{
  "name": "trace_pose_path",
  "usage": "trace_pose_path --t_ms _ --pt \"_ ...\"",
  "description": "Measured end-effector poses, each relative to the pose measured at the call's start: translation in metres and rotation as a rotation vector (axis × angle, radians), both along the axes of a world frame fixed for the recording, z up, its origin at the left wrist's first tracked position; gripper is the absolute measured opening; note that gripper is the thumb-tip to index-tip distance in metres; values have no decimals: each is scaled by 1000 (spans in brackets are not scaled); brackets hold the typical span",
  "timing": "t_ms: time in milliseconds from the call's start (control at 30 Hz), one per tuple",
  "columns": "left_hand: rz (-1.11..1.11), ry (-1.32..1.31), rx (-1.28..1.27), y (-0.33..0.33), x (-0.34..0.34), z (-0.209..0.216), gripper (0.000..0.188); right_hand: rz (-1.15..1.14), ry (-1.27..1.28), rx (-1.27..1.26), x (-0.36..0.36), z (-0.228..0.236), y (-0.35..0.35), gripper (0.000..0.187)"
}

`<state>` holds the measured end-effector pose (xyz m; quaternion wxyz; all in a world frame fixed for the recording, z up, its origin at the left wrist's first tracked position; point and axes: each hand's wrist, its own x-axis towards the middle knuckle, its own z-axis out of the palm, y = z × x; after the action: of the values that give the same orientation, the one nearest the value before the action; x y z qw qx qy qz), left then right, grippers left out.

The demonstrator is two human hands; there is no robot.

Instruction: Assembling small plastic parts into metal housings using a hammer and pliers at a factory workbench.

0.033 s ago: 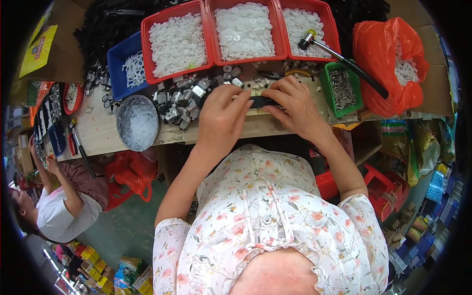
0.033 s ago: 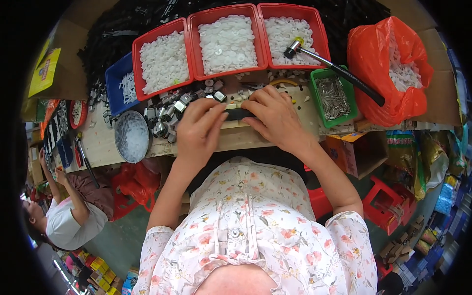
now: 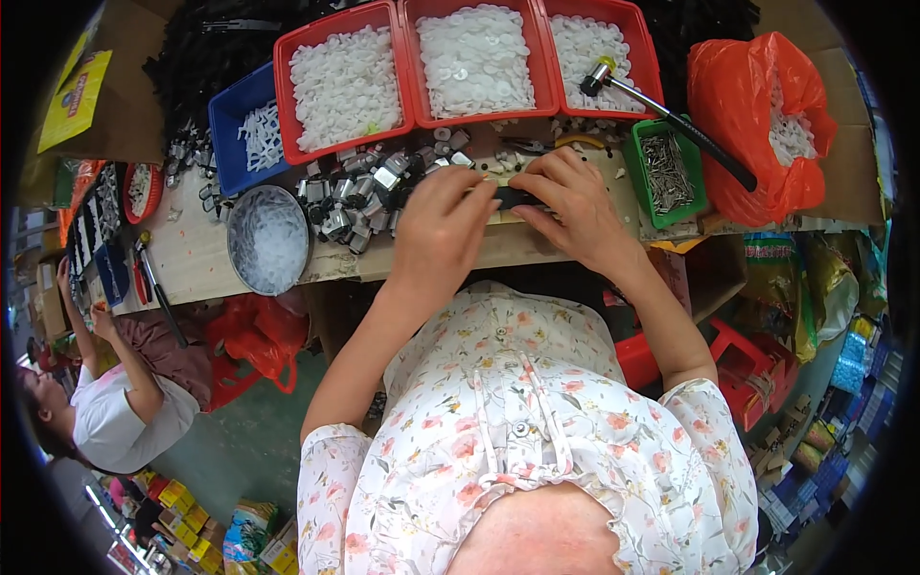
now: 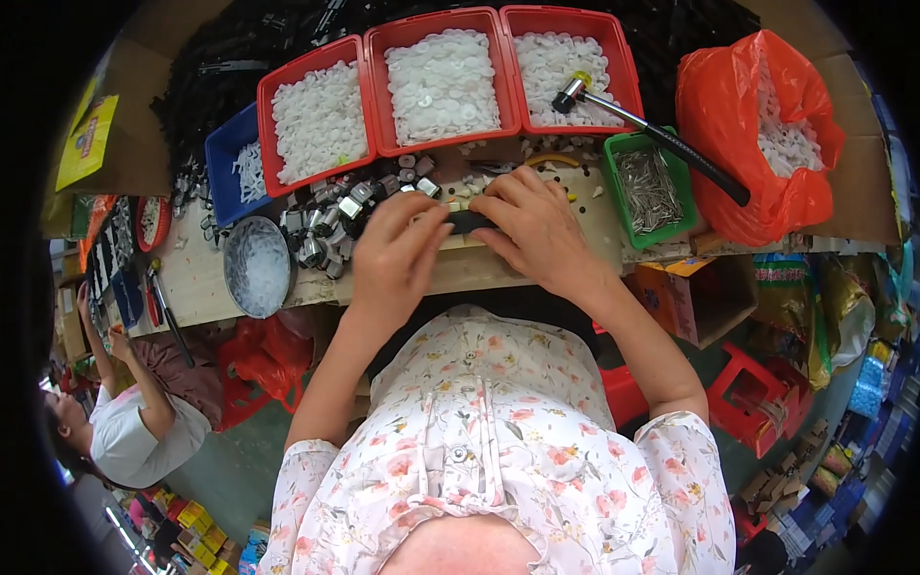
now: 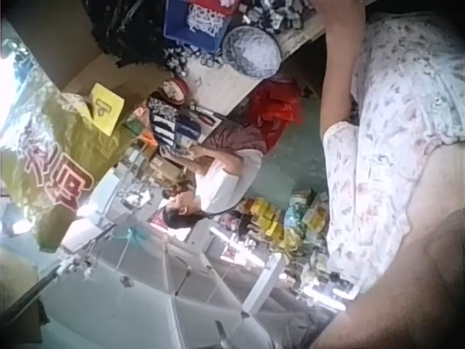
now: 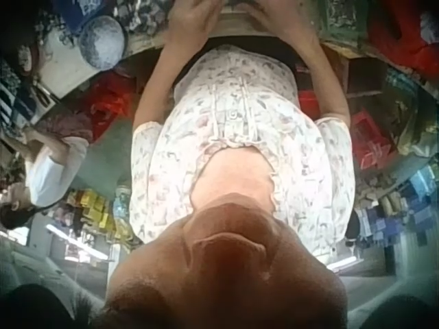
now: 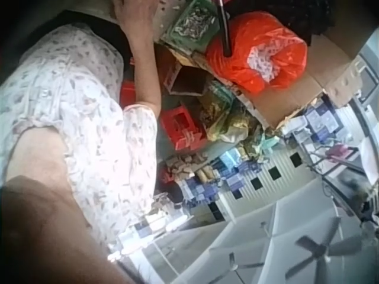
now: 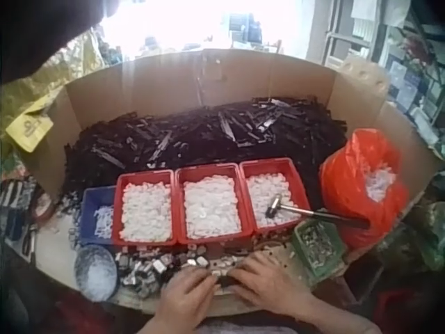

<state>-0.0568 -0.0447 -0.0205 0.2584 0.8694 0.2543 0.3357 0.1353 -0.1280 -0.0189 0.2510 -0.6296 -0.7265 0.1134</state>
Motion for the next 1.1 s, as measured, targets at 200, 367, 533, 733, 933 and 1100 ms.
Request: trace_pose_path --t_ms 200,367,533,733,933,1100 --pt "-153 87 289 -15 11 -31 29 57 38 -9 20 3 1 30" --pt "-198 141 453 -13 9 -38 34 -196 -246 277 96 18 24 29" --pt "-209 188 538 -15 10 -35 38 -270 -653 -22 149 3 39 20" --pt "-181 199 614 -13 12 -39 35 -305 -442 87 112 38 18 12" --pt "-170 182 653 -12 12 -40 31 -334 -70 202 26 58 -47 17" --pt "-188 206 663 -9 12 -39 31 -214 -101 -53 6 32 -49 17"
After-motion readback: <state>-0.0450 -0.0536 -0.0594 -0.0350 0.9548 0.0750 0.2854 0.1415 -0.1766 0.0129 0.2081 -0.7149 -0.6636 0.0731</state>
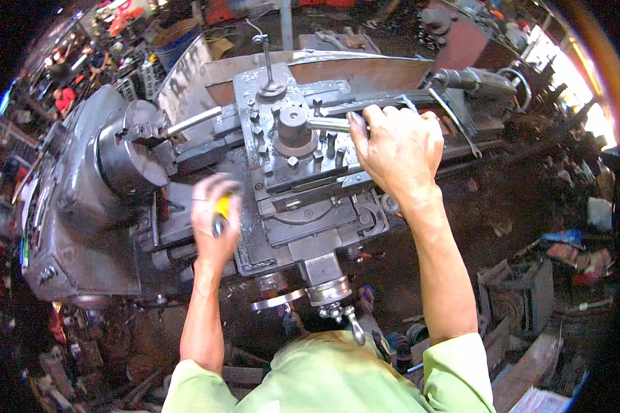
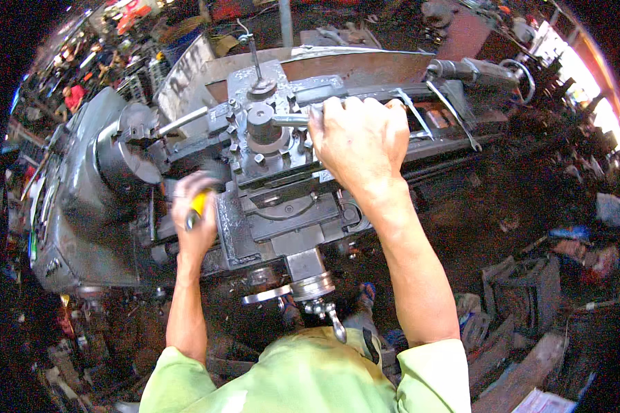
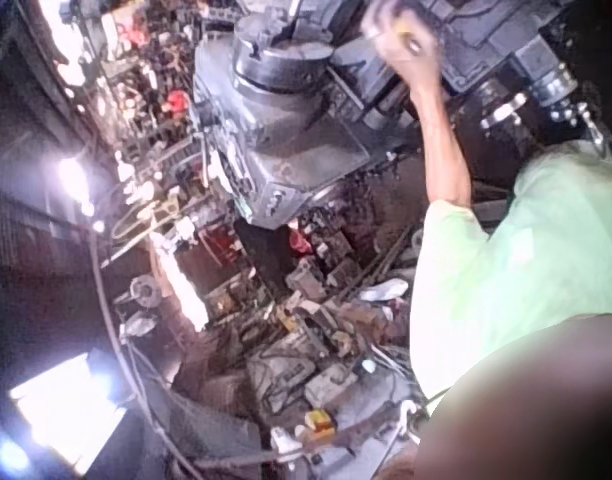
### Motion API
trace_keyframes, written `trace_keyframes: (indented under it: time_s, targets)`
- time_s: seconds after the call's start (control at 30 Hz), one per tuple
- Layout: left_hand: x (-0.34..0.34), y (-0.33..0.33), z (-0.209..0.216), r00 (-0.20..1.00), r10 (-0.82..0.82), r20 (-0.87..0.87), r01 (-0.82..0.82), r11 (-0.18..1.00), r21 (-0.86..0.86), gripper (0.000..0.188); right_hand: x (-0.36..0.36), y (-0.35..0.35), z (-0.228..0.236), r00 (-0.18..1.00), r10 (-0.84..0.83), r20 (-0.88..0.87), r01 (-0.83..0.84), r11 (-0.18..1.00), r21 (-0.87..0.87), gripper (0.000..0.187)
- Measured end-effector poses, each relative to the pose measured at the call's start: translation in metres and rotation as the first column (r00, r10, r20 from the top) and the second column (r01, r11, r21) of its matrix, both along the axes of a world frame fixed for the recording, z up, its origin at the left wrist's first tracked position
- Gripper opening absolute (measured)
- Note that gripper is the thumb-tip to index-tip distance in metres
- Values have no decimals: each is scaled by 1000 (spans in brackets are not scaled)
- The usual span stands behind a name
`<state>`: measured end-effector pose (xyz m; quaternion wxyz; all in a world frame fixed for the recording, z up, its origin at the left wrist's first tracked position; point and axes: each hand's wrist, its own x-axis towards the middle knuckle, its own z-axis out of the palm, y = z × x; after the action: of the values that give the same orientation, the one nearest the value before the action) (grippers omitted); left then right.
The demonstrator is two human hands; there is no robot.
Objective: The person operates a metal lathe, adjusting the chuck and tool post, then uses a caliper to measure a metal workpiece. They clean metal shavings with a brush and inspect the setup with a flashlight.
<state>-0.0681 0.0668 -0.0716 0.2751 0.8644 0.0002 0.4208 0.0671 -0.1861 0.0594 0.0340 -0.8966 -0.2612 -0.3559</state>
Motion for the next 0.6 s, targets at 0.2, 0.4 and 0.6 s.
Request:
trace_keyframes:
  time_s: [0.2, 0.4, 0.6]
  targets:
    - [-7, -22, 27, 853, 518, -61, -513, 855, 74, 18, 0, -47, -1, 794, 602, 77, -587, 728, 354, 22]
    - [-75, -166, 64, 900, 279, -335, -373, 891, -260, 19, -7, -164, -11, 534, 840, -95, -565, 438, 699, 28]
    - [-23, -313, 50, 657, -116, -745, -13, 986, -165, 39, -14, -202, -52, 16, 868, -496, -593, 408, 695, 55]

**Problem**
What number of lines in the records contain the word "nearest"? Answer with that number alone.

**Reply**
2